The answer must be one number: how many lines in the records below contain the string "camera".

*** Opening DATA PROVIDED ***

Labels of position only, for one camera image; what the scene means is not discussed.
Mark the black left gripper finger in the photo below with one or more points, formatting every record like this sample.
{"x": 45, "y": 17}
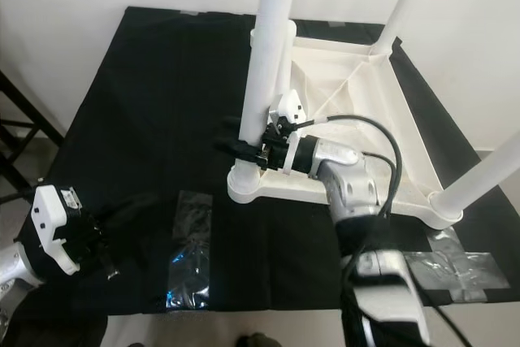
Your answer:
{"x": 128, "y": 218}
{"x": 130, "y": 201}

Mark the clear adhesive tape strip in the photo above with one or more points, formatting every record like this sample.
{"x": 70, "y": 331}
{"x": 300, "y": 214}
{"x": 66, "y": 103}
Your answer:
{"x": 455, "y": 270}
{"x": 327, "y": 21}
{"x": 187, "y": 12}
{"x": 191, "y": 253}

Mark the white plastic table top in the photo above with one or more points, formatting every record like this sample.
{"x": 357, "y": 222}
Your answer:
{"x": 366, "y": 79}

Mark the black wooden stool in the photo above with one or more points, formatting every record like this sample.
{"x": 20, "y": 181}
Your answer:
{"x": 24, "y": 136}

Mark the grey robot right leg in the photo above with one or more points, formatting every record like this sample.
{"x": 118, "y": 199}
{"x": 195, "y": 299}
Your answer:
{"x": 256, "y": 340}

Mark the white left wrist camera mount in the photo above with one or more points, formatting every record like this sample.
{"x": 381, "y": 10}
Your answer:
{"x": 49, "y": 217}

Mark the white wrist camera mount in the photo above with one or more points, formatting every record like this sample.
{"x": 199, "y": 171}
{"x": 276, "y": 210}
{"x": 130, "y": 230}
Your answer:
{"x": 290, "y": 107}
{"x": 49, "y": 217}

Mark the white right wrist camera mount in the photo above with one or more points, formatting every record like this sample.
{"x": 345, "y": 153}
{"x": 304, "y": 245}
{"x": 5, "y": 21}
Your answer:
{"x": 290, "y": 107}

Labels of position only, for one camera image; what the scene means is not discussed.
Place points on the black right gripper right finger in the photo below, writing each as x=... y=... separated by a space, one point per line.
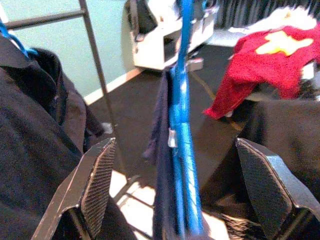
x=270 y=195

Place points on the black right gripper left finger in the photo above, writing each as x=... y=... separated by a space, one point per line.
x=75 y=200

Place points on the blue plastic hanger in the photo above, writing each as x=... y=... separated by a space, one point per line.
x=6 y=32
x=185 y=140

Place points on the black collared jacket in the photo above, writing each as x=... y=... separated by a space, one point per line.
x=30 y=125

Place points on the navy blue garment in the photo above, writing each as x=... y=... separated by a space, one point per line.
x=161 y=150

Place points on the red sweater with yellow star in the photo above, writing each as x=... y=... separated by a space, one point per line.
x=250 y=70

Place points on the black metal clothes rack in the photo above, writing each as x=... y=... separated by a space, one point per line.
x=94 y=50

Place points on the white shelf unit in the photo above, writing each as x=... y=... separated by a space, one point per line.
x=150 y=55

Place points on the white garment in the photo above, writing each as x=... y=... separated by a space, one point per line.
x=287 y=21

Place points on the dark grey curtain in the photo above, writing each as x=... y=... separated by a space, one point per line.
x=250 y=10

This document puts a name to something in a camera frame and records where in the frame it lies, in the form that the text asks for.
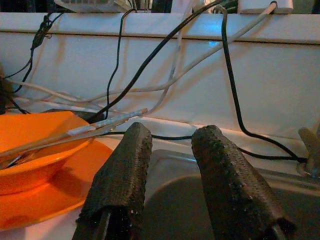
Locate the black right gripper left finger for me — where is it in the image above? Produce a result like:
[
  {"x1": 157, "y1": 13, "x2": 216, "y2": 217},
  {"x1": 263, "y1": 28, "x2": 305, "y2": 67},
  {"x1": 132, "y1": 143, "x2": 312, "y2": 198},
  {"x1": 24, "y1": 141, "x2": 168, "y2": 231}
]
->
[{"x1": 72, "y1": 121, "x2": 153, "y2": 240}]

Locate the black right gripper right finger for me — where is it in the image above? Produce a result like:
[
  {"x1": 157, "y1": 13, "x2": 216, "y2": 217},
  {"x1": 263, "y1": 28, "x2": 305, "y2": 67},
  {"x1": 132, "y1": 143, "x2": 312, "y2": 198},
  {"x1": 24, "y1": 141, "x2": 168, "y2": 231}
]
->
[{"x1": 191, "y1": 124, "x2": 296, "y2": 240}]

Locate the steel kitchen sink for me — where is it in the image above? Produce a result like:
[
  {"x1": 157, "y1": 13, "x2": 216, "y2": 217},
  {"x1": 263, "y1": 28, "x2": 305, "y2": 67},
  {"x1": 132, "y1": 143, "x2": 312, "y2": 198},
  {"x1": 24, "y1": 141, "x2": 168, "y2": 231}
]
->
[{"x1": 139, "y1": 148, "x2": 320, "y2": 240}]

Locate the orange plate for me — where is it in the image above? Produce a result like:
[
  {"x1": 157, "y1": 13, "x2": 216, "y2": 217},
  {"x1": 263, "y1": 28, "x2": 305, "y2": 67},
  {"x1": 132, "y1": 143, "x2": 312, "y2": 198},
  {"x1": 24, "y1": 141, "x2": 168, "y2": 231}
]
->
[{"x1": 0, "y1": 138, "x2": 115, "y2": 231}]

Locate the steel gooseneck faucet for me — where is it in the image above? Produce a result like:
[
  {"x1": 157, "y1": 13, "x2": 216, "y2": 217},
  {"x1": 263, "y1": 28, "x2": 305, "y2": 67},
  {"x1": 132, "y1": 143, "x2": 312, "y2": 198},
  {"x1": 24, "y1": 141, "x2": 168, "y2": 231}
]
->
[{"x1": 297, "y1": 119, "x2": 320, "y2": 178}]

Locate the orange bowl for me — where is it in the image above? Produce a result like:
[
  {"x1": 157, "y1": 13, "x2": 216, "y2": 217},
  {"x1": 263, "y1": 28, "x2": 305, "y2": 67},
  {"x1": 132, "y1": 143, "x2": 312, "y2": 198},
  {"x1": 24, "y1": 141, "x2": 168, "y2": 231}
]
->
[{"x1": 0, "y1": 111, "x2": 95, "y2": 196}]

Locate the white vented box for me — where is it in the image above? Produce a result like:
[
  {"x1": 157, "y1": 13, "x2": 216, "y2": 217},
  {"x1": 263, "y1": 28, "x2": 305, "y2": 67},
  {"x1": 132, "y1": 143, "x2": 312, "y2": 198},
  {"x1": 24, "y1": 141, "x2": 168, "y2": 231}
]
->
[{"x1": 53, "y1": 0, "x2": 131, "y2": 13}]

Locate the white router box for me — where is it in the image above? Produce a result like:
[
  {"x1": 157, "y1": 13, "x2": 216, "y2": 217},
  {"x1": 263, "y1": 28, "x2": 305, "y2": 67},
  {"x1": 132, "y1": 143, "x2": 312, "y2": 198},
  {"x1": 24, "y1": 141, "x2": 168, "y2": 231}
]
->
[{"x1": 237, "y1": 0, "x2": 294, "y2": 15}]

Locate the thick black power cable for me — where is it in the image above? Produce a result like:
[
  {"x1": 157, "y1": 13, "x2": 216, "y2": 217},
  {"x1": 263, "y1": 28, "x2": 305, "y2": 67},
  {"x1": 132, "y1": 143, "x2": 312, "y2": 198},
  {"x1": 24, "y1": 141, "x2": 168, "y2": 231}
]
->
[{"x1": 88, "y1": 0, "x2": 226, "y2": 123}]

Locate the thin black cable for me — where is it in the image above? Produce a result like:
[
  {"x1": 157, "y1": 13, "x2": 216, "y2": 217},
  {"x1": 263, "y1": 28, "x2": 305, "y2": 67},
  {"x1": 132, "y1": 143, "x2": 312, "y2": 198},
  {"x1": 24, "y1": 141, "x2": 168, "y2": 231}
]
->
[{"x1": 103, "y1": 8, "x2": 137, "y2": 120}]

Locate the white flat cable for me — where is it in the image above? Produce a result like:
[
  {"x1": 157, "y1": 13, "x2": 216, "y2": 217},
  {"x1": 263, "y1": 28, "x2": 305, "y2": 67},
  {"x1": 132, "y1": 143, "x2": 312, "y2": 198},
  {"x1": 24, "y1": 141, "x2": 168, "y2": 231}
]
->
[{"x1": 147, "y1": 0, "x2": 201, "y2": 113}]

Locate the beige round cable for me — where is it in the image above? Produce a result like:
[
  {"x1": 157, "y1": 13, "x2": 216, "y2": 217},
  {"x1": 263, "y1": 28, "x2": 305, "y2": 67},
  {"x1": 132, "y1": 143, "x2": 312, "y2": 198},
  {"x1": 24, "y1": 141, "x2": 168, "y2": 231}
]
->
[{"x1": 0, "y1": 2, "x2": 278, "y2": 106}]

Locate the braided black cable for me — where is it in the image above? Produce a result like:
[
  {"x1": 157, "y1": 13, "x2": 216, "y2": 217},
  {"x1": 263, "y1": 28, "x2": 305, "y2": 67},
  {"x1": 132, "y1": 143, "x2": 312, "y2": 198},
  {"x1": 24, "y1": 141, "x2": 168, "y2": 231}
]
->
[{"x1": 3, "y1": 11, "x2": 65, "y2": 94}]

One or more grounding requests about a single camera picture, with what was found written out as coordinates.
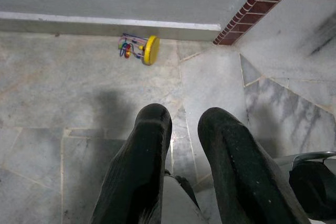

*** Closing DATA PROVIDED ***

* _EXPECTED ANSWER_: 7